The man in his 60s, whose identity remains the subject of a 2015 Supreme Court suppression order, was found guilty by a jury of assaulting the 19-year-old year 12 student while he was supervising a school trip in the mid 2000s.

In 2016, the man was also convicted of indecently dealing with two 13-year-old girls by pulling their school shorts up and wiping their legs with a cloth before saying “nice legs girls”.

But those later convictions were overturned on appeal based on inaccurate jury directions, including about whether his motive had been “to obtain sexual gratification”.

A retrial was ordered but prosecutors declined to relitigate the case.

In the earlier incident, the woodworking teacher was found to have crawled onto the teenager’s bed and touched her repeatedly on the upper thigh as she pushed his hand away over several minutes.
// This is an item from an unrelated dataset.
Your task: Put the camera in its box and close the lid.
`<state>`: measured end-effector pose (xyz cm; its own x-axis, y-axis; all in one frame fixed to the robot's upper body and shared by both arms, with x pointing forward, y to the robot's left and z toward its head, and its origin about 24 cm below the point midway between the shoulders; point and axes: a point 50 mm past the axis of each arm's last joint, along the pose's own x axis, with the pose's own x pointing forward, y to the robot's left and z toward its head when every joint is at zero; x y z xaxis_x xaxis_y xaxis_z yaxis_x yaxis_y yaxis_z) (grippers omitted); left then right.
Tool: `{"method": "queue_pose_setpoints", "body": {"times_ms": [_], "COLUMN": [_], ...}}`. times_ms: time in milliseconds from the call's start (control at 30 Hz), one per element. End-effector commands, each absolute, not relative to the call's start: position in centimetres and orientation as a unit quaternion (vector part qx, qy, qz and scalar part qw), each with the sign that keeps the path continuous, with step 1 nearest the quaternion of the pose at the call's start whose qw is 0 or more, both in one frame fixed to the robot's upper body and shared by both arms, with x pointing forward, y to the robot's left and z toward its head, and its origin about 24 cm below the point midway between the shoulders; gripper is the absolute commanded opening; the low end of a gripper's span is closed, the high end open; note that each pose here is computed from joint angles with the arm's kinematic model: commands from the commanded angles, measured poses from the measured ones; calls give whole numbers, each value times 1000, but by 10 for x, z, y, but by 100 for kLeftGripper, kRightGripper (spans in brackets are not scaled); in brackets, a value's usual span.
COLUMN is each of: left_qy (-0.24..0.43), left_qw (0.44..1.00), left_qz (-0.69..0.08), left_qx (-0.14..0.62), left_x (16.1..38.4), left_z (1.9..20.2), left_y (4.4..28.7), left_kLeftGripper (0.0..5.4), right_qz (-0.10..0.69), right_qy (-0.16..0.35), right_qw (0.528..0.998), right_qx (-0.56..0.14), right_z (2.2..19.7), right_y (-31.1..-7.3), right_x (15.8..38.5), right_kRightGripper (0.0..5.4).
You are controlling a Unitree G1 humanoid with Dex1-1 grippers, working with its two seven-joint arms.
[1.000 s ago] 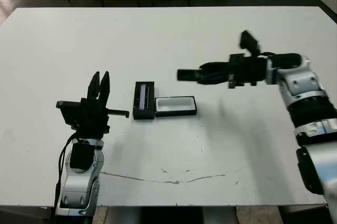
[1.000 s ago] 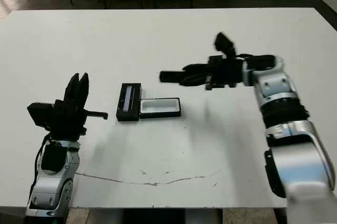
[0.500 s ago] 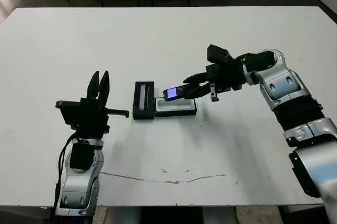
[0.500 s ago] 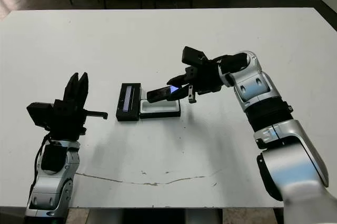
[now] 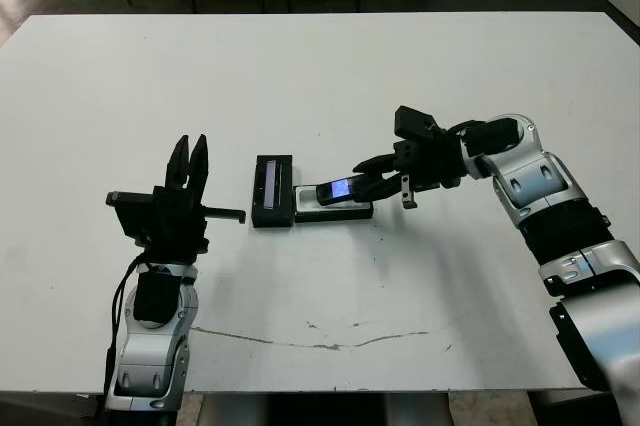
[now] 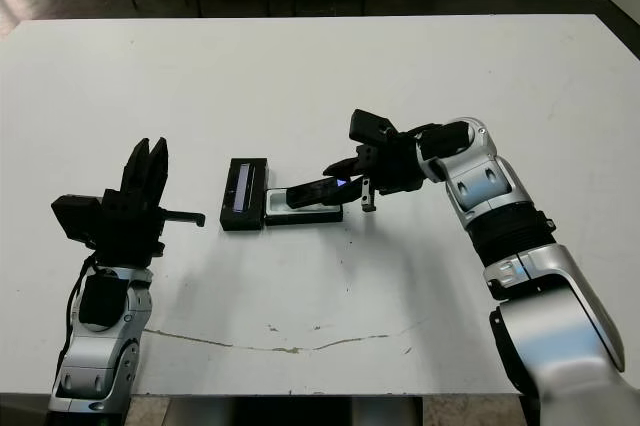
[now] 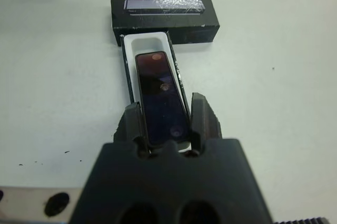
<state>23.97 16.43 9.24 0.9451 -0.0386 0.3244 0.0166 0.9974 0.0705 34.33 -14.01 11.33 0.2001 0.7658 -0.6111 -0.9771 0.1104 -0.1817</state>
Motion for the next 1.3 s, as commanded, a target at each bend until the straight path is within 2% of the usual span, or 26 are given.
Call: {"method": "queue_pose_setpoints", "body": {"times_ms": [33, 367, 667, 1067, 1300], "left_qy": [-146, -145, -143, -141, -140], "left_qw": [989, 989, 989, 989, 990], "left_qz": [-10, -9, -10, -7, -7], "left_qx": [34, 35, 31, 29, 28], "left_x": [237, 237, 236, 233, 232], "left_z": [84, 83, 82, 81, 80], "left_y": [166, 165, 162, 161, 162], "left_kLeftGripper": [0, 0, 0, 0, 0], "right_qz": [603, 606, 618, 625, 626], "right_qy": [194, 211, 208, 200, 195], "right_qw": [717, 713, 708, 695, 692], "right_qx": [-293, -282, -271, -294, -304], "right_z": [106, 99, 97, 96, 92], "right_y": [-140, -138, -122, -100, -98], "right_x": [340, 336, 335, 334, 332], "right_kRightGripper": [17, 17, 17, 17, 17]}}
His explanation for being on the bed, that he had “knocked his head on the door and fall(en) onto” it, was rejected by the court but the jury found the assault was not “indecent” and he was not required to serve any jail time.

The Education Department investigated the incident at the time and the man was given a “warning” but not suspended until the second set of allegations came to light.

He is now fighting a refusal to allow him to re-register as a teacher by the Teacher Registration Board in the NT Civil and Administrative Tribunal, where he was cross examined by the TRB’s barrister, Mary Chalmers SC, last week.

Under questioning by Ms Chalmers, the man said he had learned in his teacher training that “touching encouragement” was sometimes appropriate but “the rules have changed recently”.

“I’ve got to be very careful how I even word this, but if you’re restricting what you teach, which is your primary objective, because you’ve got a fear that you might be held, or accused of something, because you touched somebody on the shoulder, or you moved a hand or something like that, I think there’s something wrong there,” he said.

The man’s lawyer, Ron Hope, said his client had objected to allowing the 19-year-old to sleep in the same room as him and the male students and if that decision had not been made by another teacher “this event wouldn’t have occurred”.

“I don’t want to put an argument whereby two wrongs make a right, but I am suggesting that any professional that’s put under sufficient scrutiny will disclose flaws and shortcomings in either their professional conduct or their character, in my submission, it is just a matter of human nature,” he said.

Mr Hope said Screening Assessment for Employment NT had not “received any disclosures … that may be relevant” to his client passing a working with children check to obtain an Ochre Card.

“So, in that circumstance, my submission would be that the board must put up or shut up in terms of suggesting that my client is still a risk to children because I think that also fails the (legal) test of reasonableness,” he said.

“I think he does admit, on occasion, that he could have done things differently, with the benefit of hindsight and I don’t think he has an attitude where he can’t say ‘I could do things differently and I could learn from experience”.

In reply, Ms Chalmers said “the public interest demands” that the tribunal take into account the impact the teacher’s actions had had on the children in his care.

“Frankly, if young people, in this day and age, are more sensitive to sexual innuendo and unnecessary touching, well I’m sorry, but that is the environment that the applicant wants to work in,” she said.

“You can’t apply some other test that ‘Oh well, when I was growing up, professional boundaries were much further back than they are today.”

The tribunal has reserved its decision.